Comment avez-vous eu l’idée de ce scénario ?
NT : «Une amie m’a raconté son histoire il y a une dizaine d’années. J’ai écouté son histoire touchante, et j’étais surtout intéressée par les relations qui ont changé au sein de sa famille».
Avez-vous rajouté d’autres éléments à son histoire ?
NT : «Oui, bien évidemment. Mon amie me racontait qu’elle devait se battre contre la maladie de son fils. Puis, j’ai fait des recherches dans les hôpitaux, et j’ai vu des changements de comportements. En principe, et globalement, 65 % des familles divorcent pendant ou après la maladie de l’enfant. A l’inverse, les familles qui restent ensemble sont des familles soudées et restent fortes et rapprochées. On n’arrive pas à comprendre pourquoi ces 35 % restant ont ce comportement différent. Certainement, il y a entre eux plus de communication, plus de compréhension ».

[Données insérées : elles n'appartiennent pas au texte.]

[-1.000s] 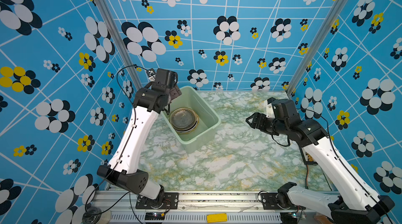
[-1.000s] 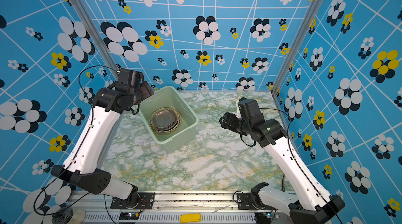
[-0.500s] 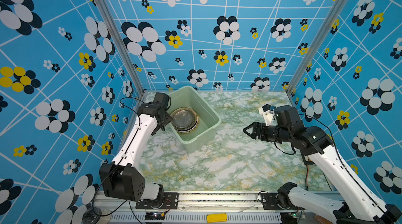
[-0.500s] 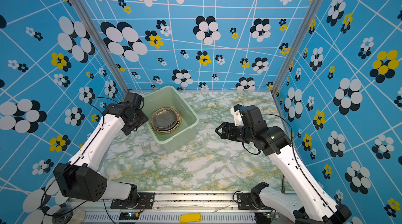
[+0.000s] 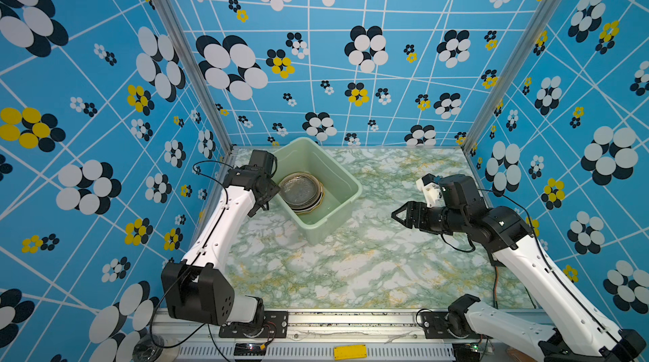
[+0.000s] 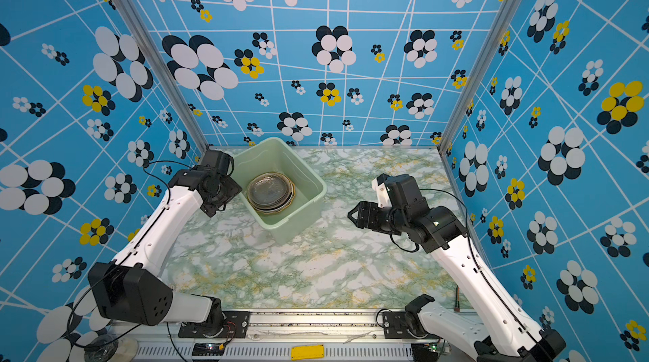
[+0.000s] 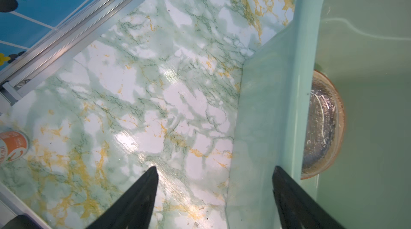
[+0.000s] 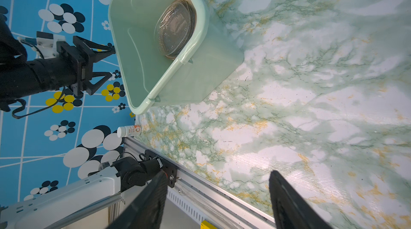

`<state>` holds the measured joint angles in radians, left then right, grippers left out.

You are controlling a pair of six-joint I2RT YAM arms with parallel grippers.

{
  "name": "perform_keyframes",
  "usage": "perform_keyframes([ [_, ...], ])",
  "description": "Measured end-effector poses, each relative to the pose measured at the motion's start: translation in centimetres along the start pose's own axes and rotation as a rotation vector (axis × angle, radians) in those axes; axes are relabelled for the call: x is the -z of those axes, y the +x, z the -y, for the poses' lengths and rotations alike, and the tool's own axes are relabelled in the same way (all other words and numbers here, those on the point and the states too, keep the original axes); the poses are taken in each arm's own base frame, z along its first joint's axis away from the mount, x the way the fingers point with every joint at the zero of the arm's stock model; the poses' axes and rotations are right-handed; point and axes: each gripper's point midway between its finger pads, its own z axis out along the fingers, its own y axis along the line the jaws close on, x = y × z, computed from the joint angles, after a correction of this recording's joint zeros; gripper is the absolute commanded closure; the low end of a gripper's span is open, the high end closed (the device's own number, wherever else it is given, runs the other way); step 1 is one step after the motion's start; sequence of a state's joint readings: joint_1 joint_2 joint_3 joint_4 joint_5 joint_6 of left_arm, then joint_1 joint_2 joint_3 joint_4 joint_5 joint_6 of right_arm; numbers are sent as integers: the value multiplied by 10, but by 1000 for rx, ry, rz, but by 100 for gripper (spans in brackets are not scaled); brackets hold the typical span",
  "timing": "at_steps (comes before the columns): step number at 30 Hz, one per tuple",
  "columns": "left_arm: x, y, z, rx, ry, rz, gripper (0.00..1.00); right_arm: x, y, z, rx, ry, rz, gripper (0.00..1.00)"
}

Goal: Place the plates into the plastic bin on the countertop
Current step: Move the plastic bin to the center of the table.

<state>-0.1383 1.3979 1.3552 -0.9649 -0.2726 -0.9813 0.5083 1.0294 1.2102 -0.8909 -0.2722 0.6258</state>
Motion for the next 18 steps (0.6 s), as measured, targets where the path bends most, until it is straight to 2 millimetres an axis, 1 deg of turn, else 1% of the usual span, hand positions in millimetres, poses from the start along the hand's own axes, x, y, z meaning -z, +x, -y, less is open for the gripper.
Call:
perform_keyframes([
  [2, 5, -4, 5, 25, 33, 16, 18, 0, -2, -1, -1, -6, 8, 26],
  [4, 5, -4, 9, 34, 50, 13, 20, 0, -2, -2, -4, -7, 9, 26],
  [6, 0, 0, 15, 25, 53, 2, 23, 0, -2, -1, -7, -6, 8, 27],
  [12, -24, 19, 34, -49, 31, -60, 29, -1, -1, -1, -15, -5, 6, 28],
  [15, -32, 29, 39, -89, 17, -80, 42, -1, -1, -1, -15, -5, 6, 29],
  [17, -33, 33, 41, -114, 16, -86, 51, -1, -1, -1, -15, -4, 7, 29],
  [18, -32, 34, 42, -120, 18, -86, 54, -1, -1, -1, -15, -4, 7, 29],
])
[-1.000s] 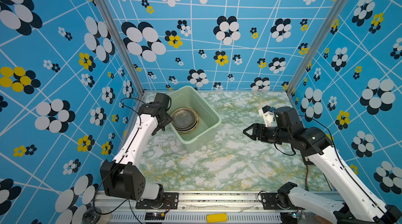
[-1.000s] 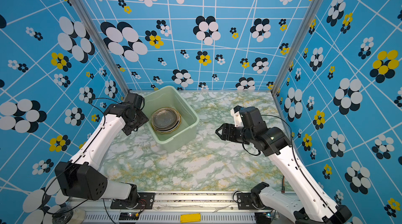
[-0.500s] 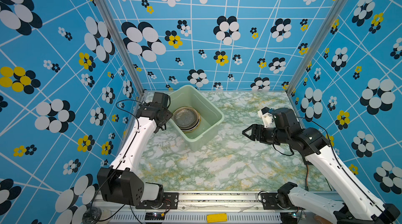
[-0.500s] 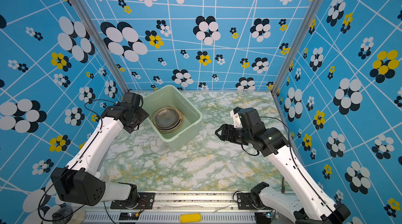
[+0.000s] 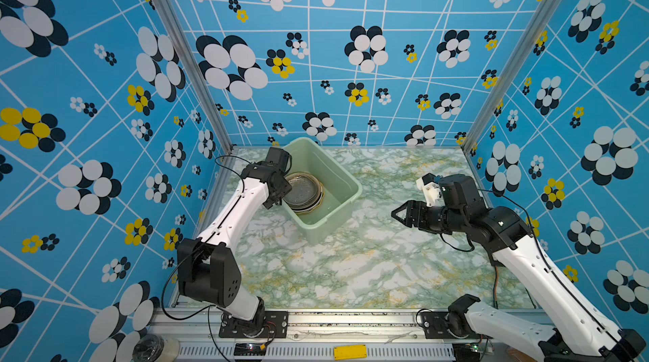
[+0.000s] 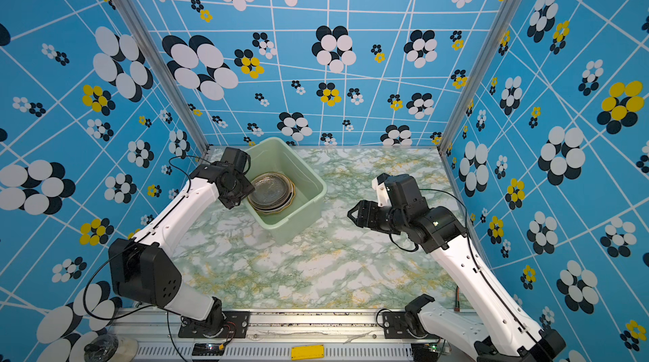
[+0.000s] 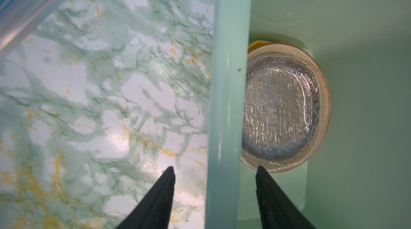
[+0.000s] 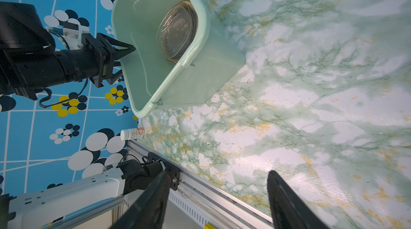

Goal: Place the plates into the plastic bin on the countertop
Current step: Move the plastic bin to the center of the table.

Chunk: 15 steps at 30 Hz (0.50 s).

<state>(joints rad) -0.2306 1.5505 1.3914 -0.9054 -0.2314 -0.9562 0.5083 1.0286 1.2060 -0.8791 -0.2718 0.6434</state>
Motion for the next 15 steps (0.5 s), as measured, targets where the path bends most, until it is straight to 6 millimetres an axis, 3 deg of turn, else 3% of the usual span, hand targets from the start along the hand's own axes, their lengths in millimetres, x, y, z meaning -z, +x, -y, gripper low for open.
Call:
perform_keyframes([
  [8, 4, 2, 2, -72, -9, 6, 82, 0, 0, 0, 0, 0, 0, 31],
  [15, 3, 3, 3, -99, -26, 5, 95, 0, 0, 0, 0, 3, 3, 31],
])
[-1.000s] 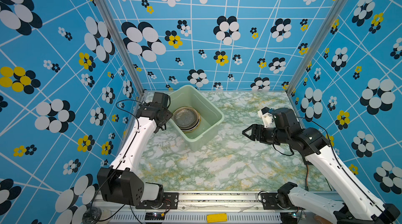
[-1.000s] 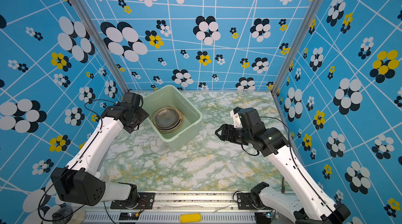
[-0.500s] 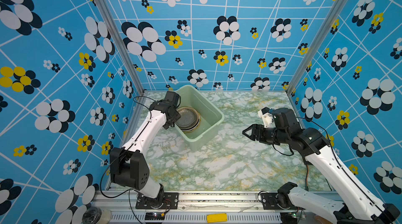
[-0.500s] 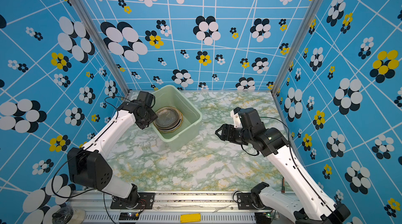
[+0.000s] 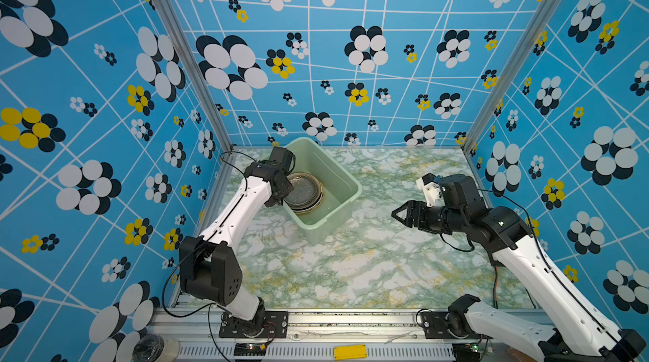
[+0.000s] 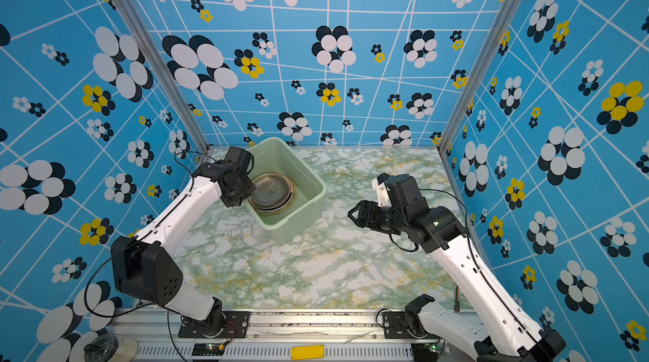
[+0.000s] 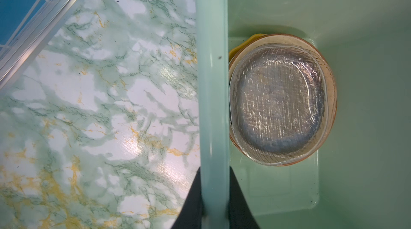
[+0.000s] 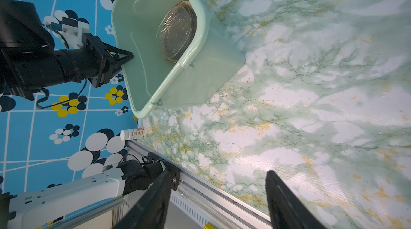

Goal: Place the plates into the plastic bin on the countertop
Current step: Move the plastic bin to the center of the table.

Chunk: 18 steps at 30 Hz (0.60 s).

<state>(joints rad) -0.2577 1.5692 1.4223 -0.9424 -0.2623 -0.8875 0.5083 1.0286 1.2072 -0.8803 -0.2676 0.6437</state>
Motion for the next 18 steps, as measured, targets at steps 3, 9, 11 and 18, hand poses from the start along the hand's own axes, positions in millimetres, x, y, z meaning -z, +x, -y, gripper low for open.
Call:
perform_keyframes([
  [3, 1, 2, 3, -30, -4, 14, 99, 1, -1, 0, 0, 3, 4, 31],
  [9, 9, 20, 19, -150, 8, 26, 100, 6, -9, -2, 1, 12, 34, 31],
  [11, 12, 31, 29, -213, 26, 23, 100, 8, -13, -3, 4, 17, 49, 31],
  [18, 29, 79, 63, -459, 137, -31, 100, 23, -30, -6, 10, 54, 117, 30],
])
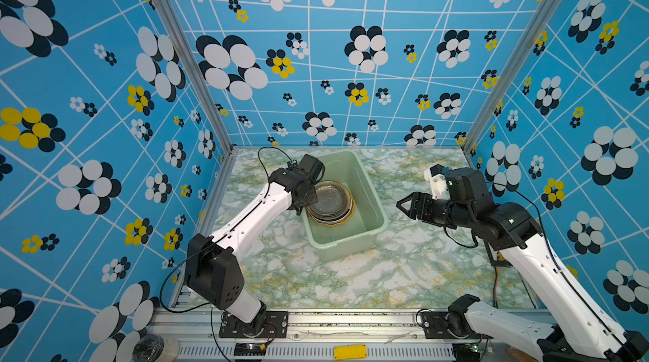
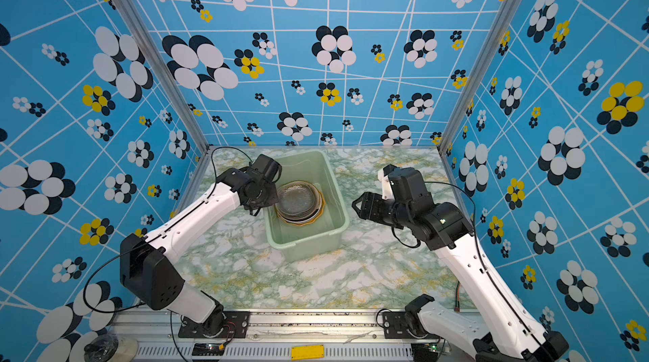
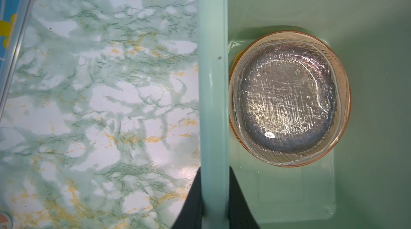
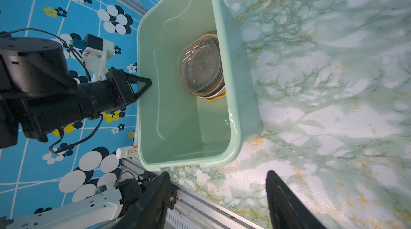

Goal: Place the plates into the plastic bin on the countertop
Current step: Move the plastic bin to the center of the table.

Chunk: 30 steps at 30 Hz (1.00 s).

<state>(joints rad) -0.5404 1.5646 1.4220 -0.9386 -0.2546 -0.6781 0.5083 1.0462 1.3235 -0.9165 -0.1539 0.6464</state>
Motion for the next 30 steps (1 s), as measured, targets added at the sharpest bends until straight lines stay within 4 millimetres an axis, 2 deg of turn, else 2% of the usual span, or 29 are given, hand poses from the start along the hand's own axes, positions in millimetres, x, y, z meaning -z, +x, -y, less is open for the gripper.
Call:
perform_keyframes([
  [4, 9, 22, 25, -121, 66, -26, 100, 2, -4, 5, -1, 29, 24, 30],
  [7, 15, 37, 34, -173, 103, -42, 100, 2, -5, 7, -14, 41, 27, 30],
  [11, 21, 50, 36, -211, 130, -53, 100, 2, -5, 9, -26, 51, 34, 30],
  [16, 24, 55, 34, -223, 141, -51, 98, 7, -9, 14, -34, 69, 62, 28],
  [19, 25, 56, 34, -217, 150, -45, 79, 10, -14, 19, -44, 88, 87, 27],
  [22, 30, 54, 33, -219, 160, -33, 50, 11, -19, 26, -54, 114, 106, 25],
  [24, 39, 49, 34, -208, 181, -6, 36, 10, -24, 31, -57, 132, 120, 24],
  [27, 61, 31, 38, -193, 225, 71, 17, 6, -37, 40, -50, 178, 158, 21],
  [29, 81, 13, 38, -172, 260, 155, 0, 4, -51, 49, -39, 214, 203, 19],
  [30, 89, 3, 36, -153, 275, 196, 1, 4, -58, 53, -36, 230, 224, 19],
])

Peut-on savoir le déroulement du film ?
NT : «Ce sont des familles d’aujourd’hui, ce que l’on appelle « Les nouvelles familles ». Dans le cadre de cette histoire, jusqu’où une mère de famille peut aller pour aider son enfant. Puis, il y a une autre famille qui entre en jeu, et les deux familles deviennent très fortes ensemble pour sauver l’enfant malade ».
Traiter le sujet d’un enfant malade à l’écran n’est pas chose simple
NT : «Pourtant cela existe. Les enfants malades mûrissent plus vite que les autres, ils deviennent vite adultes. Ils se font même du souci pour leurs parents, ils comprennent vite ce qui se passe dans leurs familles. L’amitié qui lie les enfants est très forte que leurs parents eux-mêmes ».
Avez-vous porté tout ce que vous souhaitiez à l’écran?
NT : «Oui, parce que j’ai tourné ce film en Australie. J’ai eu des propositions pour tourner ce film aux Etats Unis, mais les acteurs n’auraient pas été les mêmes, les endroits non plus. J’avais des exigences qui ne correspondaient pas à ce que je voulais faire. Il fallait que le père soit « Un méchant ». Or, il s’agit d’un mari infidèle, comme il en existe partout. Mais de là à ce qu’il soit méchant, non. Alors que l’acteur, Richard ROXBURGH n’est pas forcément un bel homme, il est bien, presque ordinaire, et parfait pour le rôle. De là à en faire un homme méchant, ce n’était certainement pas le cas. C’est un bon père de famille. Quant à l’actrice principale, elle oui, c’est une mère exemplaire, une belle femme, elle oui, elle est parfaite, le rôle est joué par Jacinda BARRETT. Pour moi, je tenais là, les meilleurs acteurs pour le film. Pour le scénario, il suffit d’observer, il s’agit de la vie. Cela a été une très belle collaboration, un beau travail d’équipe, c’est très important. C’est exactement le film que je voulais ».
Vous montrez dans ce film, aussi les familles qui évoluent
NT: «Le concept de la famille a changé. Au début du film, on voit une famille parfaite. La maladie de l’enfant fait découvrir d’autres secrets, car, sous le vernis, se cache souvent des choses que l’on ignorait, cela peut arriver dans n’importe quelle famille. Il s’agit de montrer le monde d’aujourd’hui et d’intéresser le grand public ».
Richard ROXBURGH as t-il accepté facilement le rôle ?
NT: «Il a lu le scénario et m’a rappelé en acceptant sans problème. Il est excellent dans le film ».
Avez-vous d’autres projets de film ?
NT: «Oui j’ai d’autres projets, bien avancés. Un film sur l’histoire d’un jeune homme de vingt six ans en Chine, son rêve est de devenir chef. Mais, on ne devient pas chef facilement… Je vais tourner ce film à CHANGAÏ. Un autre projet sur un film australien, une comédie sur le sujet du mariage. Deux films totalement différents. J’ai d’autres projets sur le Théâtre. Je suis Metteur en Scène sur une comédie musicale qui a bien fonctionné durant deux ans en AUSTRALIE et Nouvelle ZELANDE ».